Gorufu, littleman, Air, SugarKane? You guys see any errors or better ways to do this....anybody got a bot to add....before I stick this in every site I manage.
Feel free to use this on your own site and start blocking bots too.
(the top part is left out)<Files .htaccess>
deny from all
</Files>
RewriteEngine on
RewriteBase /
RewriteCond %{HTTP_USER_AGENT} ^EmailSiphon [OR]
RewriteCond %{HTTP_USER_AGENT} ^EmailWolf [OR]
RewriteCond %{HTTP_USER_AGENT} ^ExtractorPro [OR]
RewriteCond %{HTTP_USER_AGENT} ^Mozilla.*NEWT [OR]

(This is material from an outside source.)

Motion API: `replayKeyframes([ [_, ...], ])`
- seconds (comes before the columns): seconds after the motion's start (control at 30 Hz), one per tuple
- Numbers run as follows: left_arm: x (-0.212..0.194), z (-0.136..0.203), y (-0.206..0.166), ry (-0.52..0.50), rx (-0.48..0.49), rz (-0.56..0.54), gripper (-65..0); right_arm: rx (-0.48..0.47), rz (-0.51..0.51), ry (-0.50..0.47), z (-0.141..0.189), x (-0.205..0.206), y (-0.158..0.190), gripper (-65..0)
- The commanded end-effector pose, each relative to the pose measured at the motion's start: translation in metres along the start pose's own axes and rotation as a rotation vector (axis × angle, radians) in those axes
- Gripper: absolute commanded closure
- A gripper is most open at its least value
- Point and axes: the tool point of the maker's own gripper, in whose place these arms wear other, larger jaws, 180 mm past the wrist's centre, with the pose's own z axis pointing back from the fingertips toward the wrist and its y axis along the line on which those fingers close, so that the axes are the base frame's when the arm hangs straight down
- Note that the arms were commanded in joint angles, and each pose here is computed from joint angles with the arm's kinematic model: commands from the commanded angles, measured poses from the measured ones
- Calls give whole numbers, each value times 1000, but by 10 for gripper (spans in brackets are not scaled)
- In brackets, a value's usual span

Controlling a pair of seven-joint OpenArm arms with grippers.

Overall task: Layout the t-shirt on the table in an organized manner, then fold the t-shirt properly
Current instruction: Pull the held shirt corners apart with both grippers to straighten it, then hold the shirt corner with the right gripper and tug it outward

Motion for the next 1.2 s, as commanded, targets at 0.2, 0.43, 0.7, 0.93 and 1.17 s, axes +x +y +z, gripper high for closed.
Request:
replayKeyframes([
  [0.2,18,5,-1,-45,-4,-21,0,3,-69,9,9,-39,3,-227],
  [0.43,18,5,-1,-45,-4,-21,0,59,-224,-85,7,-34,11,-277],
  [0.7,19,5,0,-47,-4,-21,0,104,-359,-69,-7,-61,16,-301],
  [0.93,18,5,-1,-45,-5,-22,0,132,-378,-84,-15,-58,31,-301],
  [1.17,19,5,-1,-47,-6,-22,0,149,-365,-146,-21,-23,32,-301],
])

RewriteCond %{HTTP_USER_AGENT} ^Crescent [OR]
RewriteCond %{HTTP_USER_AGENT} ^CherryPicker [OR]
RewriteCond %{HTTP_USER_AGENT} ^[Ww]eb[Bb]andit [OR]
RewriteCond %{HTTP_USER_AGENT} ^WebEMailExtrac.* [OR]
RewriteCond %{HTTP_USER_AGENT} ^NICErsPRO [OR]
RewriteCond %{HTTP_USER_AGENT} ^Teleport [OR]
RewriteCond %{HTTP_USER_AGENT} ^Zeus.*Webster [OR]
RewriteCond %{HTTP_USER_AGENT} ^Microsoft.URL [OR]
RewriteCond %{HTTP_USER_AGENT} ^Wget [OR]
RewriteCond %{HTTP_USER_AGENT} ^LinkWalker [OR]
RewriteCond %{HTTP_USER_AGENT} ^sitecheck.internetseer.com [OR]
RewriteCond %{HTTP_USER_AGENT} ^ia_archiver [OR]
RewriteCond %{HTTP_USER_AGENT} ^DIIbot [OR]
RewriteCond %{HTTP_USER_AGENT} ^psbot [OR]
RewriteCond %{HTTP_USER_AGENT} ^EmailCollector
RewriteRule ^.* - [F]
RewriteCond %{HTTP_REFERER} ^http://www.iaea.org$
RewriteRule !^http://[^/.]\.your-site.com.* - [F]
As someone else stated in a previous post if I recall....This has been one hell of a read. I read every single post in one sitting tonight. To hell with books!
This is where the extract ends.